Mort de Claire Bretécher, dessinatrice d'Agrippine

DISPARITION - L'autrice est décédée lundi 10 février à l'âge de 79 ans, ont annoncé les éditions Dargaud. "Son humour et sa liberté d'esprit étaient immenses, ils manqueront à tous ses lecteurs, ils nous manquent déjà", soulignent-elles dans un communiqué.

DISPARITION - L'autrice est décédée lundi 10 février à l'âge de 79 ans, ont annoncé les éditions Dargaud. "Son humour et sa liberté d'esprit étaient immenses, ils manqueront à tous ses lecteurs, ils nous manquent déjà", soulignent-elles dans un communiqué.

Agrippine et "Les Frustrés" sont orphelins.
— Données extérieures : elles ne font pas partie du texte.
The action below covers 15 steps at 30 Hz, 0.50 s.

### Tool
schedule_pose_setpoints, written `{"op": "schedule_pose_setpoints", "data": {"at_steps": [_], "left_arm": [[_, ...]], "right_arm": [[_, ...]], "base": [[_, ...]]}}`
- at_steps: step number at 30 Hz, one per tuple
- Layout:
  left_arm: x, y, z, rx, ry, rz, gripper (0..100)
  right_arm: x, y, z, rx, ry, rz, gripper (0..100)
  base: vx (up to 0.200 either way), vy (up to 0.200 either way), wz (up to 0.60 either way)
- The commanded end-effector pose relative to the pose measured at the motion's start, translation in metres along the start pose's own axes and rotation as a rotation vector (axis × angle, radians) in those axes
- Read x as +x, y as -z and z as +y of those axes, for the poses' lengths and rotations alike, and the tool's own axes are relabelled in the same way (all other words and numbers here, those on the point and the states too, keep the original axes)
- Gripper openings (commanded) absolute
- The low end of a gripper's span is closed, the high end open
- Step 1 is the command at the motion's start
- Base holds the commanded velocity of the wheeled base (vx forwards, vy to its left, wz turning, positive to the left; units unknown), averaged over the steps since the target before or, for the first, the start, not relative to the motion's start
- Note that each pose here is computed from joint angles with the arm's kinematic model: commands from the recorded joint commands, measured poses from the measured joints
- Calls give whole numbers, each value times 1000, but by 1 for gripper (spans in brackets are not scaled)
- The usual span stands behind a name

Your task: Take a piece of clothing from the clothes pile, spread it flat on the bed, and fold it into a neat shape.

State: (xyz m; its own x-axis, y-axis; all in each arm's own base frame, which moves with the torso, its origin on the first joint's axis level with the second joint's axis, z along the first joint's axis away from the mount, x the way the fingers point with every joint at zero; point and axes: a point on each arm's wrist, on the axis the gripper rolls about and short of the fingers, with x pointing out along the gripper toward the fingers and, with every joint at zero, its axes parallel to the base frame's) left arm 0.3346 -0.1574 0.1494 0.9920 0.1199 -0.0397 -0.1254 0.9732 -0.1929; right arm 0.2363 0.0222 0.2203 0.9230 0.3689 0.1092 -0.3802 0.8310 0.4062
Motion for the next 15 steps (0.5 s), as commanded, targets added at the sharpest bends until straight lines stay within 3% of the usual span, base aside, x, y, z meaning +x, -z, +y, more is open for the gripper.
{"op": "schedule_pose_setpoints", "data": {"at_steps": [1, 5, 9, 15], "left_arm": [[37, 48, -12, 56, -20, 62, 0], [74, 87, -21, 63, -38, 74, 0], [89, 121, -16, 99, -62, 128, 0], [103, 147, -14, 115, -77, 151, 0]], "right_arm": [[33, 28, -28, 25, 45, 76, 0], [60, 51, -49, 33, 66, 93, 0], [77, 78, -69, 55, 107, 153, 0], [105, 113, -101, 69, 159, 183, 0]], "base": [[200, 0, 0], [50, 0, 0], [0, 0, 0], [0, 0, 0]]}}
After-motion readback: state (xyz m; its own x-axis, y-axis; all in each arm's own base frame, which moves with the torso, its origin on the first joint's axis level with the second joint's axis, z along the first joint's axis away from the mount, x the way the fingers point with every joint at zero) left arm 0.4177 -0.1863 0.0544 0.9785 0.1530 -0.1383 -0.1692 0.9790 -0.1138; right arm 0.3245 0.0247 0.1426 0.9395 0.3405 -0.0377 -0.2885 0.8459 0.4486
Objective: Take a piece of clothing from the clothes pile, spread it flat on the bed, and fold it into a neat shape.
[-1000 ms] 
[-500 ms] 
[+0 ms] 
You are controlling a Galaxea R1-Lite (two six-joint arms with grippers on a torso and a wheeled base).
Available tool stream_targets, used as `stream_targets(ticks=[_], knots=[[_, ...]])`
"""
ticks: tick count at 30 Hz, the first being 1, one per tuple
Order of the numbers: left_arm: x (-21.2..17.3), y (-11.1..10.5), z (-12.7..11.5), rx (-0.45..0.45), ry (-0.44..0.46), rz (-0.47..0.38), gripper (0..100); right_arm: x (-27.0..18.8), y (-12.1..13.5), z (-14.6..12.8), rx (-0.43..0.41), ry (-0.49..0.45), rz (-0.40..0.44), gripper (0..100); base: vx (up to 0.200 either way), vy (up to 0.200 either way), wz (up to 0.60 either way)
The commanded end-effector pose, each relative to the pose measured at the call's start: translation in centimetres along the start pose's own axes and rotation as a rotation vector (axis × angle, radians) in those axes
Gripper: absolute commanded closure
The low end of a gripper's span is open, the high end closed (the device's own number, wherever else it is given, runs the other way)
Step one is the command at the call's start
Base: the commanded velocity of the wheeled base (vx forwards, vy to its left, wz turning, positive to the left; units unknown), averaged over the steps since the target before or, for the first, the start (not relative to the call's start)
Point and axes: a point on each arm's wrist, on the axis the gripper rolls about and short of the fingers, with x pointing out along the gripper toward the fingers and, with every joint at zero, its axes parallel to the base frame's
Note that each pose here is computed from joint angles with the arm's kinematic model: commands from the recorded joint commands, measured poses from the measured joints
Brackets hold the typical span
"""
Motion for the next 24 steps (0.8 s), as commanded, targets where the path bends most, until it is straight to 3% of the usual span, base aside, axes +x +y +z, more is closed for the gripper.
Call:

Leur créatrice, la dessinatrice de BD Claire Bretécher, est décédée lundi à l'âge de 79 ans. "C'est avec une profonde tristesse que les éditions Dargaud annoncent le décès de Claire Bretécher, le 10 février 2020, à l'âge de 79 ans", a indiqué l'éditeur dans un communiqué relayé par l'AFP.

"Observatrice détachée (vraiment très détachée) de son époque, elle en croque les travers avec une immense autodérision", souligne la maison d'éditions qui rappelle qu'elle s'était lancée dans la bande dessinée "pour échapper à l'ennui". "Son humour et sa liberté d'esprit étaient immenses, ils manqueront à tous ses lecteurs, ils nous manquent déjà", conclut-elle.

Née à Nantes le 17 avril 1940, elle s'inscrit aux Beaux-Arts au début des années 1960 avant d'abandonner car la bande dessinée n'y avait pas sa place. Elle commence par enseigner le dessin puis collabore avec plusieurs journaux du groupe Bayard. "Le dessin de presse, les strips, la BD, peu importe, je voulais dessiner et mon but était de manger grâce à ça", explique-t-elle. Sa rencontre avec René Goscinny en 1963 lui ouvre de nouveaux horizons. Il lui confie le crayon pour qu'elle dessine son "Facteur Rhésus" dans "L'os à moelle". "J'ai été flattée de cette proposition, et puis je n'étais pas en position de refuser... Il me faisait dessiner des trucs que je ne savais pas dessiner : un ravalement d'immeuble, par exemple. Je suis nulle pour dessiner un ravalement d'immeuble ! D'ailleurs, il n'a pas été content du tout du résultat et il ne me l'a pas envoyé dire, avec courtoisie, comme toujours", raconte-t-elle sur le site de son éditeur.

J'étais violemment féministe quand j'étais jeune, mais je ne suis pas militante de nature- Claire Bretécher dans Libération en 2009

Elle essaime ses créations dans le journal "Tintin" puis chez "Spirou" où elle créé les "Gnan-Gnan", et enfin chez "Pilote", où naît Cellulite, "princesse plus ou moins médiévale et féministe avant l'heure". Suivront les Mères (1982), "Monique (1983), Thérèse d'Avila (1980) et l'ado Agrippine (1988) dont les aventures se déclineront sur huit albums à l'humour tranchant et au regard acéré. Autant de personnages qui lui permettent de s'attaquer à des sujets de société qu'elle identifie très souvent bien avant la plupart de ses contemporains. Claire Bretécher croque les couples, les copines complexées, les faux rebelles ou encore les conformistes. Roland Barthes la désignera même "sociologue de l'année" en 1976. Réaction de la principale intéressée ? "C'est vraiment n'importe quoi !"

Seule femme dans le milieu alors très masculin de la BD, elle s'impose par son écriture et ses initiatives. "J'étais violemment féministe quand j'étais jeune, mais je ne suis pas militante de nature. Je préférais me débrouiller toute seule et appliquer mes théories à moi-même et à mon entourage. De toute façon, quand on est une femme et qu'on est sainement égoïste, on est féministe", déclare-t-elle dans Libération en 2009. En 1972, elle  crée "L'Écho des savanes", avec Marcel Gotlib et Nicolas Mandryka, qui marque sa période la plus libre. De 1975 à 1980, elle édite elle-même cinq tomes des "Frustrés" pour garder le contrôle de son travail et pour qu'on lui "foute la paix".

Elle avait eu un fils avec Guy Carcassonne, dont elle a partagé la vie pendant plus de 25 ans jusqu'à sa disparition en 2013. Elle s'exprimait aussi dans la peinture, dressant les portraits de ses proches. "Pour peindre, il suffit d'avoir une idée sommaire de ce que l'on va représenter. Faire une bande dessinée suppose de trouver une histoire, de bosser comme un chien", résumait-elle citée par l'AFP, ravie de gagner sa vie "en faisant un truc marrant, classé comme un sous-genre, un art mineur".